- Born: Anthony Gordon Instone 21 April 1944 (age 82) Fulham, London, England
- Occupations: Record producer, composer, songwriter, author
- Website: tonymacaulay.com

= Tony Macaulay =

Tony Macaulay (born Anthony Gordon Instone; 21 April 1944) is an English author, composer for musical theatre, and songwriter. He has won the British Academy of Songwriters, Composers and Authors Award twice as 'Songwriter of the Year' (1970 and 1977). He is a nine time Ivor Novello Award winning songwriter. In 2007, he became the only British person to win the Edwin Forrest Award for outstanding contribution to the American theatre. Macaulay's best-known songs include "Baby Now That I've Found You" and "Build Me Up Buttercup" with the Foundations, "(Last Night) I Didn't Get to Sleep at All", as well as "Love Grows (Where My Rosemary Goes)" and "Don't Give Up on Us".

==Career==
Macaulay was born in Fulham, London, England.

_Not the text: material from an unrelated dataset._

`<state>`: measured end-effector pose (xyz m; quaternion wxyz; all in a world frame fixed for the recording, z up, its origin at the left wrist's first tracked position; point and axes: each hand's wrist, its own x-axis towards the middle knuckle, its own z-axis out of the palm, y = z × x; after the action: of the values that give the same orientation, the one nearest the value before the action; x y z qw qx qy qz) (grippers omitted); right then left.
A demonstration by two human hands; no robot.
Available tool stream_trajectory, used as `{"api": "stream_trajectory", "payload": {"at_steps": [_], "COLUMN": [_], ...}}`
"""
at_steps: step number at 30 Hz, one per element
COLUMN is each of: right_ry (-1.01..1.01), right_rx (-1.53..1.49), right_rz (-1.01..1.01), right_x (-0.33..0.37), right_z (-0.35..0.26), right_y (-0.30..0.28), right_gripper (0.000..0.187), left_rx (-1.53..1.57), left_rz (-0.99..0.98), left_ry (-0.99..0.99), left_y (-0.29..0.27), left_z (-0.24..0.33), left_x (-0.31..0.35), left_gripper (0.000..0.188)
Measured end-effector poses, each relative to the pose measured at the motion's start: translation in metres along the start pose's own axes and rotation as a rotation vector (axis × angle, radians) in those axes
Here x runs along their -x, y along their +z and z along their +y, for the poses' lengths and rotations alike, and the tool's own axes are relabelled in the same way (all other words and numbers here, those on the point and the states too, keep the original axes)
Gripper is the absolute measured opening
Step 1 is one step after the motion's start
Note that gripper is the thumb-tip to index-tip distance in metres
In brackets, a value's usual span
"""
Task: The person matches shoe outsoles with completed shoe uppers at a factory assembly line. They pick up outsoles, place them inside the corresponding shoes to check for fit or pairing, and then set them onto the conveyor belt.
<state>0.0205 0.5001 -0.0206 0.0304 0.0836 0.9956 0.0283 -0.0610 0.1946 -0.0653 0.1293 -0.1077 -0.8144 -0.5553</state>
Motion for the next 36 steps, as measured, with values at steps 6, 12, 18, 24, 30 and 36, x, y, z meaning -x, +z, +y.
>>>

In the early 1960s, he worked as a song plugger for Essex Publishing, then moved to Pye Records as a record producer. It was here that he had his first major success with the Foundations, when they recorded "Baby Now That I've Found You", a song he had co-written with John Macleod, and it topped the UK Singles Chart in November 1967.

Further hits came with songs such as Marmalade's "Baby Make It Soon" and "Falling Apart at the Seams"; the 5th Dimension's "(Last Night) I Didn't Get to Sleep at All", David Soul's "Don't Give Up on Us", plus Donna Summer's 1977 single "Can't We Just Sit Down (And Talk It Over)", all of which he wrote on his own. Many others came in collaboration with other songwriters, amongst them were Long John Baldry's "Let the Heartaches Begin", Paper Dolls' "Something Here in My Heart (Keeps A Tellin' Me No)" and Pickettywitch's "That Same Old Feeling", all co-written with John Macleod. Another success for the Foundations was "Build Me Up Buttercup", written by Macaulay and Mike d'Abo. Scott Walker's "Lights of Cincinnati", the Hollies' "Sorry Suzanne", the New Seekers' "You Won't Find Another Fool Like Me", David Soul's "Silver Lady", and the Flying Machine's "Smile a Little Smile for Me" were penned with Geoff Stephens; while Edison Lighthouse's "Love Grows (Where My Rosemary Goes)", was written with Barry Mason. In addition, he co-wrote the Fortunes' "Here Comes That Rainy Day Feeling Again", Johnny Johnson and the Bandwagon's "Blame It on the Pony Express" and Andy Williams' "Home Lovin' Man", with Roger Cook and Roger Greenaway.

Much of his attention in the early 1970s was diverted by a protracted legal dispute with his publishers. He won his case on appeal in 1974, in a landmark decision which encouraged other artists to challenge the terms of their contracts. By this time he had begun to turn his back on writing pop songs and started to write for musical theatre. His first collaborations for the stage were with the playwright Ken Hill on Is Your Doctor Really Necessary? in 1973, and on Gentlemen Prefer Anything the following year.

He composed the scores to the films The Beast in the Cellar (1970) and Percy's Progress (1974), and was the music co-ordinator for the film Never Too Young to Rock (1975). He also wrote the music for Windy City, a musical in two acts based on The Front Page by Ben Hecht and Charles MacArthur, with book and lyrics by Dick Vosburgh, which was premiered on stage in 1982. Macaulay briefly returned to songwriting with "Alibis" from the Sergio Mendes 1984 album, Confetti.

In the 1990s, Macaulay wrote several thrillers.

In June 2025, Macaulay was inducted into the Songwriters Hall of Fame.